What is needed: Beginning with the line that contains "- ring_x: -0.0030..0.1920", copy each remaining line of the data below exactly.

Source records
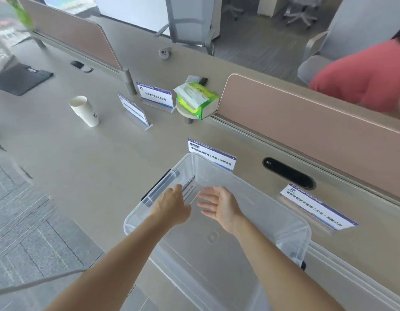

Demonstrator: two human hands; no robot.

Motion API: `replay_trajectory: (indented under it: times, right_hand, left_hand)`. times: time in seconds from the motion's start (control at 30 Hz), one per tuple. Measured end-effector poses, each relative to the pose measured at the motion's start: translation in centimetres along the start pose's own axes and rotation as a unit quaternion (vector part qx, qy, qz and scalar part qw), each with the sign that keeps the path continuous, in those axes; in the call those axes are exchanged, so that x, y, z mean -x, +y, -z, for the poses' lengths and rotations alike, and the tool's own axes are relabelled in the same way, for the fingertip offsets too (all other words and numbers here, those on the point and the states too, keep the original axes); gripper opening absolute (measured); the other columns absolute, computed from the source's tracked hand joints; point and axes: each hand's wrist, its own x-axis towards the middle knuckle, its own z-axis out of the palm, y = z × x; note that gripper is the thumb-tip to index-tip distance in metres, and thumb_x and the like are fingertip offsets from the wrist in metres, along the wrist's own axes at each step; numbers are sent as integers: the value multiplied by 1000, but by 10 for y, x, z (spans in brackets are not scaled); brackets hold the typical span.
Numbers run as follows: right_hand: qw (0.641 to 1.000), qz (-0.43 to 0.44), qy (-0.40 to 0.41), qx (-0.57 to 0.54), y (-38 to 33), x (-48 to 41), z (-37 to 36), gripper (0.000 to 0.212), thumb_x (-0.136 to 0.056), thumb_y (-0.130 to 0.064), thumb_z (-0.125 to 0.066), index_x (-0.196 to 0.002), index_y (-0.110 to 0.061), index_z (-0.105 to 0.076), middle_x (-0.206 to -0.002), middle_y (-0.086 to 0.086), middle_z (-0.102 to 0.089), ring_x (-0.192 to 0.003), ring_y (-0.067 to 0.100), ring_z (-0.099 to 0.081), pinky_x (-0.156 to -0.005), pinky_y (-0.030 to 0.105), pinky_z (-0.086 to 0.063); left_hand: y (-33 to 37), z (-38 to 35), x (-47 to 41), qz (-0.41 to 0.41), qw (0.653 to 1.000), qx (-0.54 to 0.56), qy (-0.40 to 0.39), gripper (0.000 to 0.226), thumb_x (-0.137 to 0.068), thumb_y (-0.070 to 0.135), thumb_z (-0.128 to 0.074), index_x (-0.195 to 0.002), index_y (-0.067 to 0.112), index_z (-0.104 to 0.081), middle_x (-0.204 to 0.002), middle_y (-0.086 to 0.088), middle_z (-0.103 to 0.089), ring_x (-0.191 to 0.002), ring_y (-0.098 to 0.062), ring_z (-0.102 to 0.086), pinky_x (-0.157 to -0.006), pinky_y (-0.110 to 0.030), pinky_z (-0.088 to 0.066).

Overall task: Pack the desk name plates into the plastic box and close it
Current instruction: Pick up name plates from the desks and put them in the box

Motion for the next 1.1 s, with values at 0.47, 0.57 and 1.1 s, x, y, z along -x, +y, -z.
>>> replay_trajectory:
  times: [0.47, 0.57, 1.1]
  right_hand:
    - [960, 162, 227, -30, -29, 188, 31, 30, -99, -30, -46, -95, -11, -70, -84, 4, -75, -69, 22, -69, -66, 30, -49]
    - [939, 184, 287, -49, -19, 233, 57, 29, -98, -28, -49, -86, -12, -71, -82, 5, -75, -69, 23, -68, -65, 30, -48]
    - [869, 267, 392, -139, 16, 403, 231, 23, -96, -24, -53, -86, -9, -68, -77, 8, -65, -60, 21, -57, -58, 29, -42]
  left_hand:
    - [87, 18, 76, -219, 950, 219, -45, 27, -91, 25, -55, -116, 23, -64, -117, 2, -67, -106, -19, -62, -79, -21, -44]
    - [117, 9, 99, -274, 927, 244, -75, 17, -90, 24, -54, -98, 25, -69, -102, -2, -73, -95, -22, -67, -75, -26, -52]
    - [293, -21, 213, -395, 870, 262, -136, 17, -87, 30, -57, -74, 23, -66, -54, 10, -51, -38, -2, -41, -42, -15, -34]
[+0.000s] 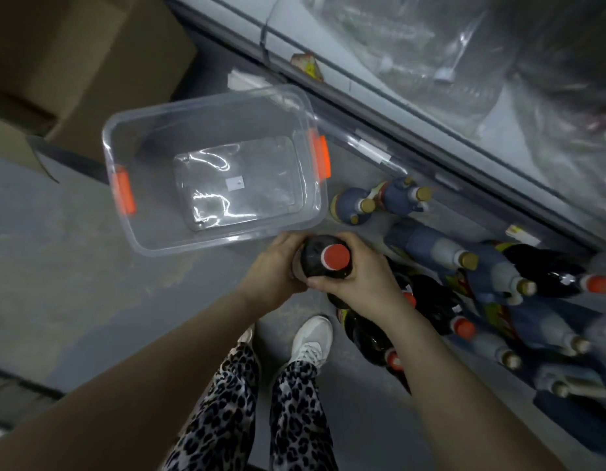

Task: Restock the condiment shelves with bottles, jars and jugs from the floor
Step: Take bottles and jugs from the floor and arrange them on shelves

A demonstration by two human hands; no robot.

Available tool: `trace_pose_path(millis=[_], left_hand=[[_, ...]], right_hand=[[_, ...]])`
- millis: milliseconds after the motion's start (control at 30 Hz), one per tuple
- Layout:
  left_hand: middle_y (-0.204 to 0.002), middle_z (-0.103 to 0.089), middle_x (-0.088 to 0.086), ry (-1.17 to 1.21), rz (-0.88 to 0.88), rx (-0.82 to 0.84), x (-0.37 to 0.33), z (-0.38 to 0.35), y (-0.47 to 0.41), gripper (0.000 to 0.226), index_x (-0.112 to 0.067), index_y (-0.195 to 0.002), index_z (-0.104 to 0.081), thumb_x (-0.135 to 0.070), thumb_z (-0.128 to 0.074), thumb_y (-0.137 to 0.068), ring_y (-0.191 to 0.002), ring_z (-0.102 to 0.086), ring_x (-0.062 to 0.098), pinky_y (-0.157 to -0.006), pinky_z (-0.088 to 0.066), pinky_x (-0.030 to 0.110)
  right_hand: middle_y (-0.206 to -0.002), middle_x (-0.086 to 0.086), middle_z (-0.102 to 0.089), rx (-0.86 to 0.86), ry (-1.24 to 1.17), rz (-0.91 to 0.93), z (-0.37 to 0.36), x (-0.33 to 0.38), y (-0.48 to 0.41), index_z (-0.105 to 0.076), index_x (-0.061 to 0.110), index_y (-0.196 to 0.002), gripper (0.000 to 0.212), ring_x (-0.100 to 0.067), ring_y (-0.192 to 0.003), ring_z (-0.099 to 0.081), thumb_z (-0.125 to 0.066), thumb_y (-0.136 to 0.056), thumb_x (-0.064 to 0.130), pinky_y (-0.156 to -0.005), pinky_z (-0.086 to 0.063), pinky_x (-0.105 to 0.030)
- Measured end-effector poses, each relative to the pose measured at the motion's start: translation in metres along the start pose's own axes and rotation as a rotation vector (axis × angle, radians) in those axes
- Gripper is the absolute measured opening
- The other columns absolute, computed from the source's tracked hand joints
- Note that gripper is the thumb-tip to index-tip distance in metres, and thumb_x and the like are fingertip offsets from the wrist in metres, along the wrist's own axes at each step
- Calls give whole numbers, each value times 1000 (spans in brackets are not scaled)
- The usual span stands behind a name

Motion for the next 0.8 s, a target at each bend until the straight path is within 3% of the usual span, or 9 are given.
trace_pose_path(millis=[133, 267, 333, 400, 500, 600, 700, 800], left_hand=[[-124, -61, -4, 63, -29, 36, -55, 34, 25, 87, -18, -138, -45, -17, -91, -64, -115, -58, 16, -91, -43, 21], [-118, -65, -4, 83, -120, 38, -121, 77, 56, 80, -21, -134, -46, -23, -90, -67, -110, -62, 16, -94, -51, 38], [-121, -65, -3, 105, -174, 19, -154, 98, 74, 79, -21, -135, -47, -24, -90, -68, -113, -62, 13, -97, -50, 40], [-121, -66, -8, 165, -198, 2, -186, 118, 93, 76, -25, -132, -49, -26, -90, -68, -111, -63, 6, -99, -50, 37], [-121, -67, -3, 277, -202, 5, -226, 143, 124, 70, -20, -133, -51, -21, -87, -72, -111, -65, 11, -101, -50, 40], [-122, -68, -5, 341, -213, -10, -264, 168, 152, 67, -21, -135, -51, -19, -83, -77, -112, -65, 10, -101, -50, 38], [-124, -68, -10, 370, -259, -40, -308, 195, 179, 70, -29, -139, -50, -33, -82, -77, -114, -64, 6, -102, -49, 35], [-125, -68, -4, 408, -309, -43, -352, 220, 206, 68, -27, -137, -52, -40, -79, -77, -116, -64, 14, -104, -48, 44]], right_hand=[[-96, 25, -63, 25, -27, 7, 38, 50, 31, -54, 37, -111, 63, 11, -91, -58, -93, -61, 37, -73, -44, -9], [-102, 13, -70, 10, -86, 21, 84, 104, 66, -61, 30, -110, 60, -2, -97, -66, -93, -60, 36, -89, -54, -30], [-103, 12, -73, 1, -169, 34, 104, 130, 83, -63, 31, -110, 60, -3, -97, -68, -93, -57, 36, -94, -55, -36], [-105, 11, -75, -16, -247, 53, 122, 157, 101, -66, 28, -111, 67, -4, -99, -70, -91, -51, 44, -96, -55, -39], [-108, 10, -75, -71, -365, 75, 147, 193, 128, -69, 27, -108, 71, -8, -104, -70, -90, -46, 55, -100, -53, -43], [-110, 6, -75, -76, -460, 96, 171, 228, 160, -71, 28, -109, 73, -17, -105, -71, -89, -49, 65, -99, -51, -59], [-112, 9, -75, -73, -480, 161, 196, 266, 196, -72, 33, -109, 56, -10, -107, -70, -83, -63, 63, -101, -52, -52], [-123, 9, -71, -73, -514, 220, 219, 302, 232, -66, 29, -124, 56, -8, -117, -65, -79, -75, 52, -106, -50, -39]])
Point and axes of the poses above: each hand's wrist, its own y-axis away from the middle knuckle, its own z-axis out of the back of the hand, x = y × z, the point moved 8 cm from there along -y, towards the middle knuckle
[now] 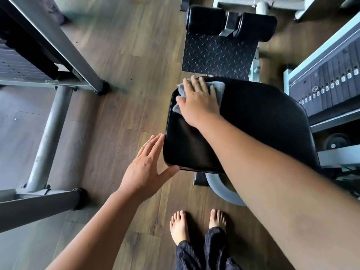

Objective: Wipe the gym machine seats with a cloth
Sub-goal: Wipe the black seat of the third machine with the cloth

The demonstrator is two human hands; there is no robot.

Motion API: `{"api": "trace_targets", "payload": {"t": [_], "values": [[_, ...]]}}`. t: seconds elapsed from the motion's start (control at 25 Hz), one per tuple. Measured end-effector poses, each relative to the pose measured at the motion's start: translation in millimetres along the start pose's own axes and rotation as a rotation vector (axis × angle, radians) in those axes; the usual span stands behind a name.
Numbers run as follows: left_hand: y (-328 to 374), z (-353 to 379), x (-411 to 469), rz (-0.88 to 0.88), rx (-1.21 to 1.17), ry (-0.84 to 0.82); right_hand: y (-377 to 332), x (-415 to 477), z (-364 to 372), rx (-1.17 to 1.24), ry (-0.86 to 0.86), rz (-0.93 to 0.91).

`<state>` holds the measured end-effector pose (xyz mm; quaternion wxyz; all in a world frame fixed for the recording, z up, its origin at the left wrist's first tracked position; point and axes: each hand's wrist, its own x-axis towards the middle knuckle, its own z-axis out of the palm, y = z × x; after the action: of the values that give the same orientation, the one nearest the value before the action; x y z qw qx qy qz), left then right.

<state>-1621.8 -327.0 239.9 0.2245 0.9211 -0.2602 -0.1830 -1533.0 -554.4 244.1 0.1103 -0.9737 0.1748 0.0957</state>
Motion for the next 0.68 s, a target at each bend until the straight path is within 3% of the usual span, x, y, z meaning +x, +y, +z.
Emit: {"api": "trace_targets", "payload": {"t": [0.08, 0.16, 0.32, 0.44, 0.52, 0.6, 0.68], "values": [[-0.4, -0.3, 0.0, -0.001, 0.008, -0.002, 6.1, -42.5, 5.2, -0.013, -0.029, -0.236], [-1.5, -1.2, 1.4, 0.004, 0.017, -0.015, 50.3, -59.4, -4.2, -0.047, 0.011, -0.333], [0.2, -4.1, 2.0, -0.013, 0.036, -0.038, 152.0, -22.3, -25.2, -0.063, 0.072, 0.136], [1.9, -6.1, 1.2, -0.01, 0.038, -0.032, 114.6, 9.3, -20.0, 0.006, 0.11, 0.357], [2.1, -6.2, 1.2, -0.005, 0.035, -0.025, 49.4, 9.7, -8.9, 0.013, 0.126, 0.233], [2.1, -5.8, 0.8, 0.007, 0.029, -0.02, 2.1, -15.9, 2.9, -0.002, 0.052, -0.038], [2.2, -5.4, 1.6, 0.005, 0.034, -0.027, 14.0, -34.7, 2.7, -0.017, -0.025, -0.284]]}}
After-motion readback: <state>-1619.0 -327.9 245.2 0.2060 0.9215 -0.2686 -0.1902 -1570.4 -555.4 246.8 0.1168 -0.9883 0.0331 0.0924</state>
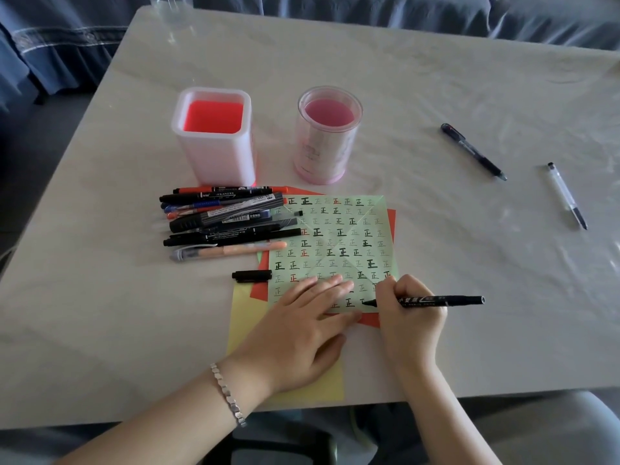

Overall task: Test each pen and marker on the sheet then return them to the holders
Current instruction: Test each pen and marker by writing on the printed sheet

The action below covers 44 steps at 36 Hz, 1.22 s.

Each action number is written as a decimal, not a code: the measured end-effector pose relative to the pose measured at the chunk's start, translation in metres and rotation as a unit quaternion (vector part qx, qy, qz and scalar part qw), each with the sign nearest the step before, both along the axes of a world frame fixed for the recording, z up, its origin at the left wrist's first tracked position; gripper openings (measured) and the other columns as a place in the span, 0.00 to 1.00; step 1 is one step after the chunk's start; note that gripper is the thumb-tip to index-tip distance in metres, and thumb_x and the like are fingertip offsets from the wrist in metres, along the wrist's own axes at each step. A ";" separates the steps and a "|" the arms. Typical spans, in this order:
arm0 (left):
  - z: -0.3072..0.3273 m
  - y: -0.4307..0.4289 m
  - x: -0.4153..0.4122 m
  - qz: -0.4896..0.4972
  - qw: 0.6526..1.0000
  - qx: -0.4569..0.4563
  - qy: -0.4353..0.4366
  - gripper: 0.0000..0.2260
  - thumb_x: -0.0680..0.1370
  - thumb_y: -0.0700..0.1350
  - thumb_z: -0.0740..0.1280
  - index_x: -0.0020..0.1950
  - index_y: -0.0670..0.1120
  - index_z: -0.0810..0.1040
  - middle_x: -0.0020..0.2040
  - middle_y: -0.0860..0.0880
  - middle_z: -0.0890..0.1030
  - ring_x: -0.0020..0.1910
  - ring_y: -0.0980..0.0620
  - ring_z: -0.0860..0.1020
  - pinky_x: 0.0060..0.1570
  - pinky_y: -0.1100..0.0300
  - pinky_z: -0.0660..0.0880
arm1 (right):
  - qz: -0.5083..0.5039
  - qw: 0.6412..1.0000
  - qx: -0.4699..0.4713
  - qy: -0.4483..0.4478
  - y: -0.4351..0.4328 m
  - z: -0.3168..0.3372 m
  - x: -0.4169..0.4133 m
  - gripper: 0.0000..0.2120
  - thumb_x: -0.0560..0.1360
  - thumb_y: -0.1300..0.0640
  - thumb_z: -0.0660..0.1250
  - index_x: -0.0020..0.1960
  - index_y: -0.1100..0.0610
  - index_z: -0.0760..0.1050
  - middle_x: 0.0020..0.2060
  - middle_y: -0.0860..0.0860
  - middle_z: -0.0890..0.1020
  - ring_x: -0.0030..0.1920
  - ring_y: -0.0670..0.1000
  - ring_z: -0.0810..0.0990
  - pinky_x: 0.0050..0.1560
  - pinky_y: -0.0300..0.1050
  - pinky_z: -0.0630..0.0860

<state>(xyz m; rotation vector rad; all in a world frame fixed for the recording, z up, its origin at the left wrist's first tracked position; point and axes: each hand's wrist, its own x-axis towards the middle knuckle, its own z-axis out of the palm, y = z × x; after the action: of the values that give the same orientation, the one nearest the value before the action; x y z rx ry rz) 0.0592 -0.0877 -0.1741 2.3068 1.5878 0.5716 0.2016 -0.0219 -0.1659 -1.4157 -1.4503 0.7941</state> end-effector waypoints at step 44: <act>-0.001 0.000 -0.001 -0.002 1.000 -0.002 0.003 0.15 0.78 0.48 0.59 0.62 0.51 0.77 0.68 0.46 0.71 0.70 0.48 0.65 0.70 0.52 0.57 | -0.036 0.999 0.001 -0.015 0.001 0.000 0.002 0.17 0.64 0.61 0.60 0.23 0.52 0.55 0.17 0.46 0.65 0.22 0.45 0.60 0.24 0.33 0.56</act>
<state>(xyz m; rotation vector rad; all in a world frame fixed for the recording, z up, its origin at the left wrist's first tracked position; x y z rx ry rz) 0.0587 -0.0875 -0.1746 2.3099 1.5852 0.5621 0.2036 -0.0211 -0.1659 -1.4759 -1.4134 0.7283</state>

Response area:
  - ring_x: -0.0030..0.1920
  - ring_y: -0.0670..0.1000
  - ring_z: -0.0810..0.0990
  - pinky_x: 0.0050..0.1560
  - pinky_y: -0.0300..0.1050
  - pinky_z: -0.0630..0.0860

<state>(xyz m; rotation vector rad; all in a world frame fixed for the recording, z up, its origin at the left wrist's first tracked position; point and axes: each hand's wrist, its own x-axis towards the middle knuckle, its own z-axis out of the palm, y = z × x; after the action: of the values that give the same orientation, the one nearest the value before the action; x y z rx ry rz) 0.0592 -0.0877 -0.1741 2.3068 1.5878 0.5716 0.2016 -0.0219 -0.1659 -1.4157 -1.4503 0.7941</state> end-effector waypoints at step 44: <act>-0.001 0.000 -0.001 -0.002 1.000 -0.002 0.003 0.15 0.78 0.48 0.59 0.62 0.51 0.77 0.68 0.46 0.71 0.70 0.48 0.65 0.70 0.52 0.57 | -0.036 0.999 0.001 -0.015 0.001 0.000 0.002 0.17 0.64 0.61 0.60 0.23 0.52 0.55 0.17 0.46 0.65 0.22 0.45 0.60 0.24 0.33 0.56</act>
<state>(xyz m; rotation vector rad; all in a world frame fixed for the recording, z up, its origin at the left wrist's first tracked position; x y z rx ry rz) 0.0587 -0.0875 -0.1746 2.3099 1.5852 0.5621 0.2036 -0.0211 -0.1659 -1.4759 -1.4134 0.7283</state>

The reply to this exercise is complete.